Following the end of the Second Sino-Japanese War, Liu served as chief of staff of the Central China Military Region and the Central China Field Army, and later as deputy chief of staff of the East China Field Army. He subsequently became deputy commander of the Northern Jiangsu Military District.

After the establishment of the People's Republic of China in 1949, Liu served as commander of the Southern Jiangsu Military District, where he assisted local party and government authorities in suppressing remnant Kuomintang forces and bandit groups, ensuring the consolidation of Communist control in the region. In December 1952, he was appointed commander of the Jiangsu Military District.

From 1960 to 1969, Liu served as deputy commander of the Nanjing Military Region. During this period, he concurrently headed the military factory leadership group of the region and was responsible for military industrial production. He emphasized the development of military representative teams and improvements in weapons manufacturing quality, helping reverse long-term financial losses and advancing the trial production of new military equipment.
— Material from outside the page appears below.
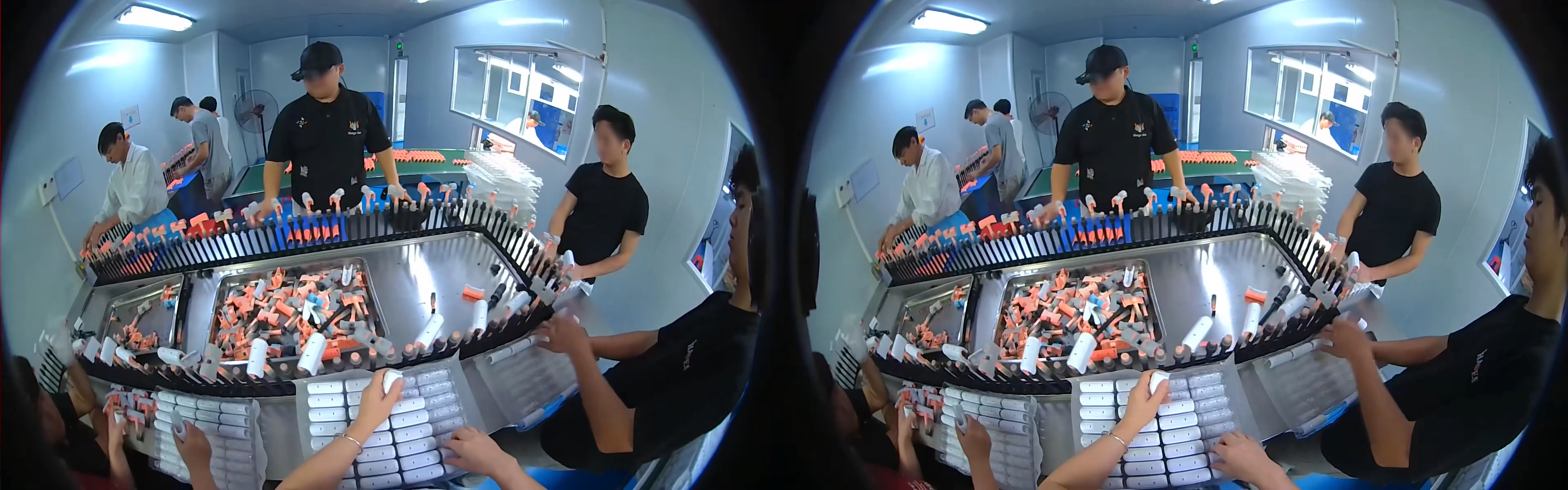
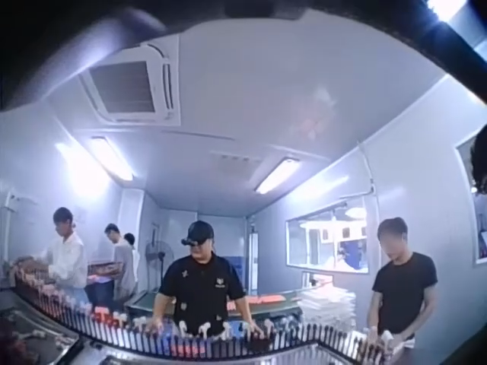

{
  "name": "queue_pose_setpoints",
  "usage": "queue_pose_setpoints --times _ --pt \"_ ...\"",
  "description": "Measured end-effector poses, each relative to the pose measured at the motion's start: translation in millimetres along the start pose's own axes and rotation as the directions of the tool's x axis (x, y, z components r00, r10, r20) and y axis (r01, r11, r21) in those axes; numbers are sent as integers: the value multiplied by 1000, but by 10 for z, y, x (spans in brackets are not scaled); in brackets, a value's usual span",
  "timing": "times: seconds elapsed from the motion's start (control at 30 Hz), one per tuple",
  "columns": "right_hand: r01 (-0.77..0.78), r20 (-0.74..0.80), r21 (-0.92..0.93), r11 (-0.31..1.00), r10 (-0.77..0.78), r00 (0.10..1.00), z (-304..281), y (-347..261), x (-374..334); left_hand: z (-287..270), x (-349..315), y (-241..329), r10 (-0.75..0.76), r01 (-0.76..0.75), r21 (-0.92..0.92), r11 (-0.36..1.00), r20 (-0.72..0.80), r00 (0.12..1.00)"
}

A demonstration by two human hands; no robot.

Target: Packing small components from a rotating circular conveyor into plastic trays.

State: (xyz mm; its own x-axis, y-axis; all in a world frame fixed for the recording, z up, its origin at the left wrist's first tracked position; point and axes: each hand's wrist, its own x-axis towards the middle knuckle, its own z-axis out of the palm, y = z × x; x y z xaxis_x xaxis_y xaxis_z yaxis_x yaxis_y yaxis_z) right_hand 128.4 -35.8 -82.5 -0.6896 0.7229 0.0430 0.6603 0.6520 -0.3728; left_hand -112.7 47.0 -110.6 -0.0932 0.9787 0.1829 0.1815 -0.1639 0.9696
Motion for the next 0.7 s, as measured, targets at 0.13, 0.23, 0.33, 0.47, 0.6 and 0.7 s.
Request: queue_pose_setpoints --times 0.13,0.23,0.33,0.47,0.6,0.7 --pt "38 -22 -23 999 -38 999 -49 17 24 -7 0 -80 -17 19 -85 996 18 1000" --pt "-61 -99 172 983 78 992 -173 105 44 -31 31 -169 -67 73 -133 989 48 997" --pt "-344 -267 510 788 525 808 -452 181 189 -10 47 -109 -34 37 -80 996 39 999" --pt "-46 -406 847 530 700 588 -764 647 789 -29 70 -52 -65 68 -59 996 50 997" --pt "-91 -570 750 655 710 413 -786 1197 1364 -21 63 -92 -33 35 -31 999 63 997" --pt "-384 -772 485 786 591 235 -859 1244 1609 -40 30 -111 -32 32 -3 999 73 997"
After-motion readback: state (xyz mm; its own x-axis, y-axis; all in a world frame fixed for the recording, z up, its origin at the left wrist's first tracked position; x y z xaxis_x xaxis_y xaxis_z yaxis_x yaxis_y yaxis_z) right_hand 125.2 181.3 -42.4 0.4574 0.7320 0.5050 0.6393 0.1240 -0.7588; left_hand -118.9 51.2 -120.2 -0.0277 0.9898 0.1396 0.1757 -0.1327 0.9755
Because of chronic illness caused by years of military service during wartime, Liu repeatedly requested retirement. His final request was approved in August 1969. Liu died in Nanjing on October 12, 1977.

== Honors ==
In 1955, Liu was awarded the rank of lieutenant general. He also received the Second Class Order of Bayi, the First Class Order of Independence and Freedom, and the First Class Order of Liberation.